Honestly they don't take them all so nothing to lose but some time. I own 3 and had 1 taken.


----------



## rsoxfan1

Ruttangel said:


> Honestly they don't take them all so nothing to lose but some time. I own 3 and had 1 taken.


True. Would have been a killer deal had they not taken it. Luckily there are plenty of good ones out there.


----------



## Riley Germanis

UrsulaWantsYourSoul said:


> YAAAAAAAASS!!  So Excited For YOU!  Congrats!
> Yes, longer ROFR than some have been experiencing right now... but what's the silver lining you found out?


Also got the estoppel at the same time.


----------



## Riley Germanis

KVacc said:


> When did they tell you there was an error? We sent 12/20 and are still waiting but our broker says 30-35 days is normal. Just sucks when I see so many people who sent in after us getting an answer. Makes me think they are going to take ours


I reached out to my broker over the holiday weekend, they told me on Monday. I had the same concern as you, but I know my offer was in line with the current selling price (slightly higher). Maybe reach out and ask the person managing your contract.


----------



## KVacc

Riley Germanis said:


> I reached out to my broker over the holiday weekend, they told me on Monday. I had the same concern as you, but I know my offer was in line with the current selling price (slightly higher). Maybe reach out and ask the person managing your contract.
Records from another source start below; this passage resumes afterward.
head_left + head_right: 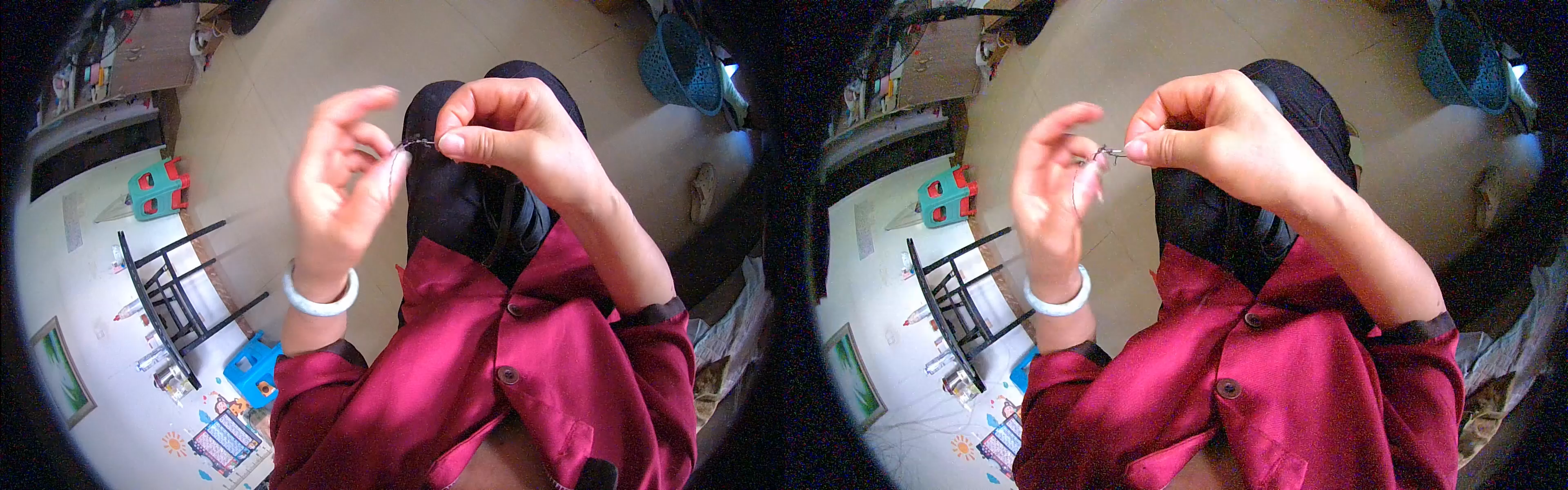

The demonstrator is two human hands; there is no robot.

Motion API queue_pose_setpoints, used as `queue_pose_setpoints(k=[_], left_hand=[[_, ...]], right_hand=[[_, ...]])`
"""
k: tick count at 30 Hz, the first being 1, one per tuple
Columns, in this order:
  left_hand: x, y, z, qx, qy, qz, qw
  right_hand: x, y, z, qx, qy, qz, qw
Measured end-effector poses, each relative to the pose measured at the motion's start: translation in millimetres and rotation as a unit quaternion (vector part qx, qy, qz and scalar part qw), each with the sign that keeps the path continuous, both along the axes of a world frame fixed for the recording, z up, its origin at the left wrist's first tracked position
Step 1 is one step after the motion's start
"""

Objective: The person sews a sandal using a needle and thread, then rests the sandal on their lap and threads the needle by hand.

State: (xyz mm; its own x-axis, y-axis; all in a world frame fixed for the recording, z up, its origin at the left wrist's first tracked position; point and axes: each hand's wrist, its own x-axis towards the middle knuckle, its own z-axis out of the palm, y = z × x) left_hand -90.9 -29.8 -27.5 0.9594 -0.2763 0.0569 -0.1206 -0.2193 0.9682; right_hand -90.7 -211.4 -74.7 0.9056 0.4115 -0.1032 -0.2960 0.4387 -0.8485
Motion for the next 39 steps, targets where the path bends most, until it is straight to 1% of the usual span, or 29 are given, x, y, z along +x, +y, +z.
queue_pose_setpoints(k=[1,2,3,4,5,6,7,8,9,10,11,13,15,17,19,21,22,24,26,27,29,31,33,35,37,39], left_hand=[[3.9,3.3,1.9,-0.003,-0.033,0.034,0.999],[8.3,7.9,4.8,0.029,-0.084,0.095,0.992],[9.2,12.2,5.8,0.030,-0.084,0.094,0.992],[7.6,16.9,6.1,0.057,-0.188,0.168,0.966],[5.1,22.0,7.0,0.083,-0.289,0.239,0.924],[-0.7,27.0,11.8,0.159,-0.335,0.172,0.913],[-6.4,28.3,17.7,0.233,-0.378,0.105,0.890],[-16.4,16.6,12.3,0.251,-0.386,0.095,0.882],[-22.5,6.5,12.4,0.259,-0.358,0.057,0.895],[-23.1,0.0,7.7,0.246,-0.336,0.035,0.908],[-25.9,-4.7,-0.8,0.216,-0.315,0.048,0.923],[-30.0,-14.9,-5.3,0.169,-0.249,0.093,0.949],[-29.9,-16.0,-10.8,0.159,-0.250,0.095,0.950],[-29.5,-18.8,-12.4,0.116,-0.239,0.117,0.957],[-29.4,-19.6,-13.1,0.114,-0.243,0.112,0.957],[-29.4,-19.6,-13.7,0.113,-0.248,0.106,0.956],[-30.1,-19.0,-14.2,0.103,-0.237,0.111,0.960],[-31.5,-17.9,-14.1,0.094,-0.225,0.115,0.963],[-33.9,-16.5,-12.7,0.070,-0.191,0.117,0.972],[-36.0,-13.7,-9.7,0.071,-0.191,0.117,0.972],[-39.6,-6.2,-0.7,0.159,-0.259,0.067,0.950],[-39.4,-5.2,1.3,0.150,-0.271,0.077,0.948],[-36.3,-7.7,7.7,0.143,-0.316,0.113,0.931],[-32.7,-7.9,9.1,0.165,-0.310,0.115,0.929],[-28.6,-11.4,11.5,0.228,-0.309,0.084,0.919],[-28.6,-8.2,9.3,0.241,-0.308,0.073,0.917]], right_hand=[[-0.6,1.9,-1.3,-0.027,-0.028,-0.030,0.999],[-1.3,2.9,-1.6,-0.055,-0.055,-0.059,0.995],[-2.6,2.8,-0.7,-0.054,-0.055,-0.060,0.995],[-4.9,2.5,1.2,-0.123,-0.104,-0.105,0.981],[-7.6,2.6,2.9,-0.190,-0.152,-0.149,0.958],[-10.1,5.9,4.3,-0.206,-0.191,-0.198,0.939],[-12.2,7.2,4.9,-0.206,-0.192,-0.198,0.939],[-13.6,8.3,4.9,-0.235,-0.250,-0.224,0.912],[-14.4,10.0,4.7,-0.262,-0.307,-0.248,0.881],[-13.5,11.4,4.9,-0.250,-0.323,-0.263,0.874],[-14.2,13.0,5.5,-0.249,-0.324,-0.262,0.874],[-17.1,14.1,6.6,-0.266,-0.349,-0.288,0.851],[-18.2,14.1,6.3,-0.272,-0.367,-0.293,0.840],[-17.8,15.6,6.9,-0.267,-0.390,-0.306,0.826],[-18.0,16.3,6.3,-0.263,-0.392,-0.313,0.824],[-17.6,15.4,6.4,-0.271,-0.416,-0.328,0.804],[-17.0,15.5,5.3,-0.270,-0.416,-0.328,0.804],[-15.7,16.2,2.6,-0.275,-0.450,-0.350,0.774],[-16.8,16.0,3.5,-0.279,-0.456,-0.356,0.766],[-17.7,16.0,3.6,-0.283,-0.463,-0.362,0.758],[-18.3,15.0,4.6,-0.287,-0.467,-0.362,0.754],[-17.7,14.5,3.7,-0.292,-0.471,-0.361,0.750],[-17.4,14.8,1.2,-0.280,-0.489,-0.366,0.740],[-19.5,15.1,1.6,-0.285,-0.488,-0.361,0.742],[-19.8,15.5,1.7,-0.290,-0.487,-0.356,0.743],[-19.3,16.5,1.2,-0.286,-0.491,-0.360,0.740]])
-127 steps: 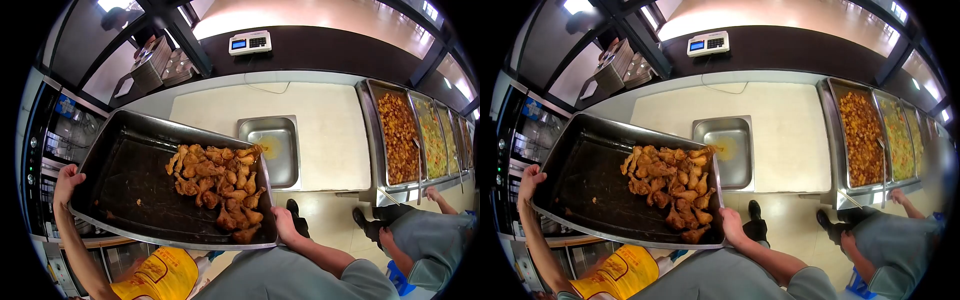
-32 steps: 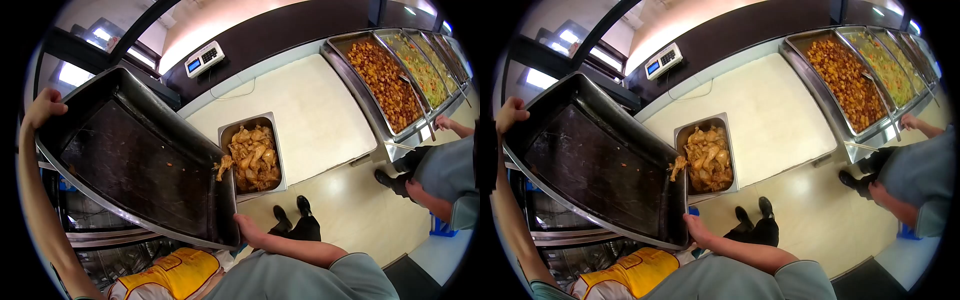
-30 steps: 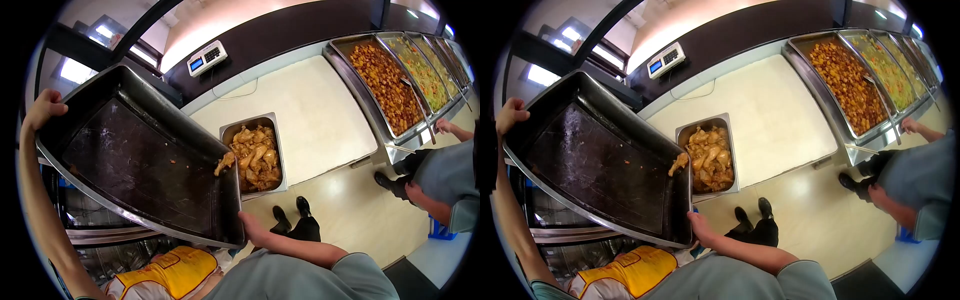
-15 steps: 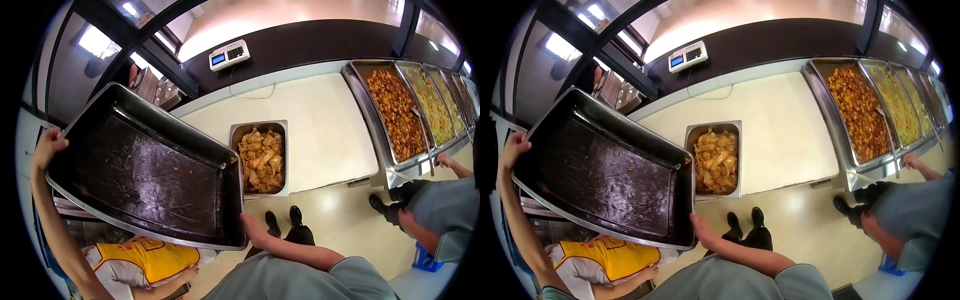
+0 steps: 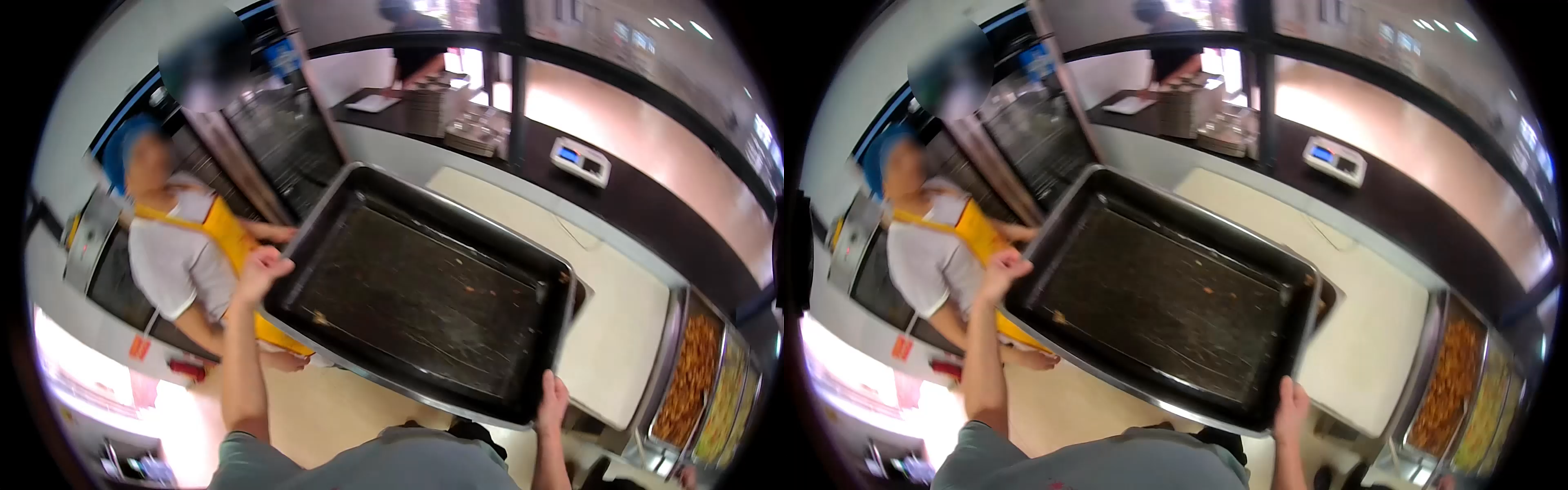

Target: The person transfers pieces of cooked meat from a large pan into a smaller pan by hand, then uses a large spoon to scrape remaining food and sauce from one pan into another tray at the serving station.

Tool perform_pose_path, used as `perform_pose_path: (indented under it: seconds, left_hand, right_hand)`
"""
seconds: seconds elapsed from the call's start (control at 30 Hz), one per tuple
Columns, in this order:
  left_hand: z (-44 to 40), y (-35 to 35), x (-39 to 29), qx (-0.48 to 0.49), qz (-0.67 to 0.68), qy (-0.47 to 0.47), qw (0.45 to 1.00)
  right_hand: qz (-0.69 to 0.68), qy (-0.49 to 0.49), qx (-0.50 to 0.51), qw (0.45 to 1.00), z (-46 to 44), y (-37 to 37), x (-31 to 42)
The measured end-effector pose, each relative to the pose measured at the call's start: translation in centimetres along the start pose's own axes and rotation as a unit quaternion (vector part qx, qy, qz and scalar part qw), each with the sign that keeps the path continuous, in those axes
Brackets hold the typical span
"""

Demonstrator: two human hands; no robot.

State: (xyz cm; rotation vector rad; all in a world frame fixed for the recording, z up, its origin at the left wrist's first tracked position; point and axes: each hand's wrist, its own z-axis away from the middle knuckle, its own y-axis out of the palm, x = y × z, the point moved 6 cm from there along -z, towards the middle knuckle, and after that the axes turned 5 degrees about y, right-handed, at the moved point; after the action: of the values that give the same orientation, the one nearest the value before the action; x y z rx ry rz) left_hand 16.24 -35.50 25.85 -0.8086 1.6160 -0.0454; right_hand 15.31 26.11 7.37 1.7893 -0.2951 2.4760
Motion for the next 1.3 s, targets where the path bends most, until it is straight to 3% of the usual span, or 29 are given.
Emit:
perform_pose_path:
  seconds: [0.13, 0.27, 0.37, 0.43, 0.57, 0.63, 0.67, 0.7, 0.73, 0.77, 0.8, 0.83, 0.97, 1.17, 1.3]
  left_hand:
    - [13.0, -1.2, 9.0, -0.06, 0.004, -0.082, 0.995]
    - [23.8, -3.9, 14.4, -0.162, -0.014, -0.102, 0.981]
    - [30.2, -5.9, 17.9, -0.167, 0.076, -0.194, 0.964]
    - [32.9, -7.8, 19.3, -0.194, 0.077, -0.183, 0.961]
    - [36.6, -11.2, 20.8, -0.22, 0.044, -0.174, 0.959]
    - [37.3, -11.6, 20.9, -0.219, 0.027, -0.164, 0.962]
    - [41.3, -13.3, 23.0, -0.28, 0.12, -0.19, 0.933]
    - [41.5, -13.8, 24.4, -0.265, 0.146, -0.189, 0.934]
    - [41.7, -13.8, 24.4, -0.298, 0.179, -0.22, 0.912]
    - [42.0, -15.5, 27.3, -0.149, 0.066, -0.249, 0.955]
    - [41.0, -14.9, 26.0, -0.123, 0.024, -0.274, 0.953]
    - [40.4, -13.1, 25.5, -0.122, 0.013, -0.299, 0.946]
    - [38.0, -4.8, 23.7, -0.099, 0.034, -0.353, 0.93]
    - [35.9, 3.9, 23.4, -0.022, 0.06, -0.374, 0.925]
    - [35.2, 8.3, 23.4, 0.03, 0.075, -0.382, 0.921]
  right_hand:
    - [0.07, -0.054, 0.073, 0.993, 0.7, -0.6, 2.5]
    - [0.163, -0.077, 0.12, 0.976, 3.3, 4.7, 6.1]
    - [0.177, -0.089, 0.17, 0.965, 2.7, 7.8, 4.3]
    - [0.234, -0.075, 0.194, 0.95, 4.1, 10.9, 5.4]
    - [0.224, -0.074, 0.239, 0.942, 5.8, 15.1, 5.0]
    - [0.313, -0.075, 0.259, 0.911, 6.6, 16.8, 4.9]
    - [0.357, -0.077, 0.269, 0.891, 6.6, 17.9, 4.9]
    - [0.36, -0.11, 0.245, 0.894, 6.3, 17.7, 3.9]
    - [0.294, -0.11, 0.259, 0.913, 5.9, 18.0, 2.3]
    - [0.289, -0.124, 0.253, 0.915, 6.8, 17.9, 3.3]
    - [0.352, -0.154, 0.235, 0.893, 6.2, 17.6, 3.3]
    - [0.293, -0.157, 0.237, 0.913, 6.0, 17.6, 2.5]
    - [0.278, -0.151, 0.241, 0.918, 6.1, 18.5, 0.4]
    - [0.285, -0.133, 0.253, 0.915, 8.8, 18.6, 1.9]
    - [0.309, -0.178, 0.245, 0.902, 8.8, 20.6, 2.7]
I talked to them Tuesday and they didn’t mention anything about issues. Basically  said that you don’t know how this works with the order they do them and it’s typically 30-35 days.


----------



## dado4

Ruttangel said:


> Fidelity has 2 SSR contracts listed right now at $120 and under eg 150 pt at $118 https://www.fidelityrealestate.com/...Club/Disneys-Saratoga-Springs-Resort/6017955/


If they were my use year I might have fallen for the trap!


----------



## Chia1974

princesscinderella said:


> Princesscinderella---$155-$21003-125-CCV@WL-Apr-0/21, 247/22, 125/23- sent 1/7, passed 1/20
> 
> I really wasn’t sure if this one was going to make it through!!  So happy it did


Congratulations 

Now I’m super anxious, BWV sent 1/6.


----------



## Ruttangel

dado4 said:


> If they were my use year I might have fallen for the trap!


Star Wars can help you


----------



## DISJeff74

Addonitis continues to be real: - 
DISJeff74---$130-$15832.79-110-OKW-Apr- 1/21 ,191/22, 110/23 - sent 1/21

This is a 2057 Extended contract.


----------



## KVacc

No ROFR decisions today?


----------



## ABJrGuy

ABJrGuy---$170-$12800-70-CCV@WL-Sep-0/20, 10/21, 45/22, 70/23- sent 1/20, passed 2/8. Delayed closing until May 20, 2022.


----------



## Dreaming of DVC

DreamingofDVC---$130-$34260-250-SSR-Sep-120/20, 250/21, 250/22, 250/23- sent 1/8, taken 1/21


----------



## DonMacGregor

Dreaming of DVC said:


> DreamingofDVC---$130-$34260-250-SSR-Sep-120/20, 250/21, 250/22, 250/23- sent 1/8, taken 1/21


That one was mega loaded. It was probably just too tempting.


----------



## Chia1974

BWV direct price went from $210 to $230 on 1/20. This has me super nervous about my $132 contract in ROFR.


----------



## Trixi Mouse

Chia1974 said:


> BWV direct price went from $210 to $230 on 1/20. This has me super nervous about my $132 contract in ROFR.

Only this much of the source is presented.